Danilo Quinto
E’ il 1415. Francesi e inglesi combattono la Guerra dei Cent’anni. Ad Azincourt, le forze francesi sovrastano quelle inglesi. William Shakespeare racconta che Enrico V, Re d’Inghilterra, dice ai suoi:
«Se è destino che si muoia, siamo già in numero più che sufficiente; e se viviamo, meno siamo e più grande sarà la nostra parte di gloria. In nome di Dio, ti prego, non desiderare un solo uomo di più. Anzi, fai pure proclamare a tutto l’esercito che chi non si sente l’animo di battersi oggi, se ne vada a casa: gli daremo il lasciapassare e gli metteremo anche in borsa i denari per il viaggio. Non vorremmo morire in compagnia di alcuno che temesse di esserci compagno nella morte. Oggi è la festa dei Santi Crispino e Crispiano; colui che sopravvivrà quest’oggi e tornerà a casa, si leverà sulle punte sentendo nominare questo giorno, e si farà più alto, al nome di Crispiano. Chi vivrà questa giornata e arriverà alla vecchiaia, ogni anno alla vigilia festeggerà dicendo: “Domani è San Crispino”; poi farà vedere a tutti le sue cicatrici, e dirà: “Queste ferite le ho ricevute il giorno di San Crispino”. Da vecchi si dimentica, e come gli altri, egli dimenticherà tutto il resto, ma ricorderà con grande fierezza le gesta di quel giorno. Allora i nostri nomi, a lui familiari come parole domestiche – Enrico il re, Bedford ed Exeter, Warwick e Talbot, Salisbury e Gloucester – saranno nei suoi brindisi rammentati e rivivranno questa storia. Ogni brav’uomo racconterà al figlio, e il giorno di Crispino e Crispiano non passerà mai, da quest’oggi, fino alla fine del mondo, senza che noi in esso non saremo menzionati; noi pochi. Noi felici, pochi. Noi manipolo di fratelli: poiché chi oggi verserà il suo sangue con me sarà mio fratello, e per quanto umile la sua condizione, sarà da questo giorno elevata, e tanti gentiluomini ora a letto in patria si sentiranno maledetti per non essersi trovati oggi qui, e menomati nella loro virilità sentendo parlare chi ha combattuto con noi questo giorno di San Crispino!».

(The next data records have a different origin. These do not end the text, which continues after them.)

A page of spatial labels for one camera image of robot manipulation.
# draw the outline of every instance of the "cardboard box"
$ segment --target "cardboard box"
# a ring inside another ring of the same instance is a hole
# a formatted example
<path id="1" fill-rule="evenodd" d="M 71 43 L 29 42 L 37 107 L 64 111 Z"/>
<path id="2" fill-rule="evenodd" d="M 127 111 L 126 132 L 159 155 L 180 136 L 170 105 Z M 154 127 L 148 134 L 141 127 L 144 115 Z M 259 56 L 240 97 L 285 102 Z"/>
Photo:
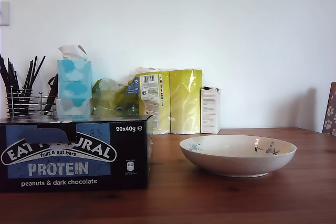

Parole che, a distanza di sei secoli, costituiscono profondi insegnamenti per l’oggi. Perché siamo al mondo? Per conservare la nostra vita nella dimensione che ci è data dalle nostre certezze materiali o per coltivare una vita degna di essere vissuta, che guardi il Cielo, che vada oltre la prospettiva terrena? Quale valore ha questa nostra vita se non comprende anche una dimensione trascendente, che quando si scontra con la realtà, ci impone di scoprire in noi stessi la capacità di divenire eroi? Qualcuno desidera la nostra morte spirituale, oltre che quella fisica? Bene, significa che noi valiamo qualcosa. Che cosa fecero i primi cristiani? Barattarono la loro sopravvivenza con i loro carnefici? Furono tiepidi? No, testimoniarono la Verità e scoprirono la bellezza del sacrificio. Cantavano la Gloria di Gesù Cristo mentre i loro corpi venivano dati in pasto alle belve. Erano pochi? Certo, ma non si lamentavano. Sapevano che Dio sottopone i Suoi amici a delle prove, per fortificarli nella fede, per invocare il Suo nome. Non è necessario essere in tanti per battere il nemico. Chi è in grazia di Dio è già maggioranza. Pochi saranno gli eletti e pochi parteciperanno al banchetto dell’Agnello. Gli altri? Sono già morti per l’eternità, se non si pentiranno. Potranno toglierci tutto quello che riguarda la nostra vita, il lavoro, gli affetti, le amicizie, perfino isolarci in luoghi ameni e rinchiuderci in dei container, ma non possiederanno mai quello che bramano di possedere: la nostra anima. Siamo soli? No. E’ la Provvidenza che infonde in noi la forza – come dice san Paolo ai Filippesi – che «Io tutto posso in Colui che mi dà la forza».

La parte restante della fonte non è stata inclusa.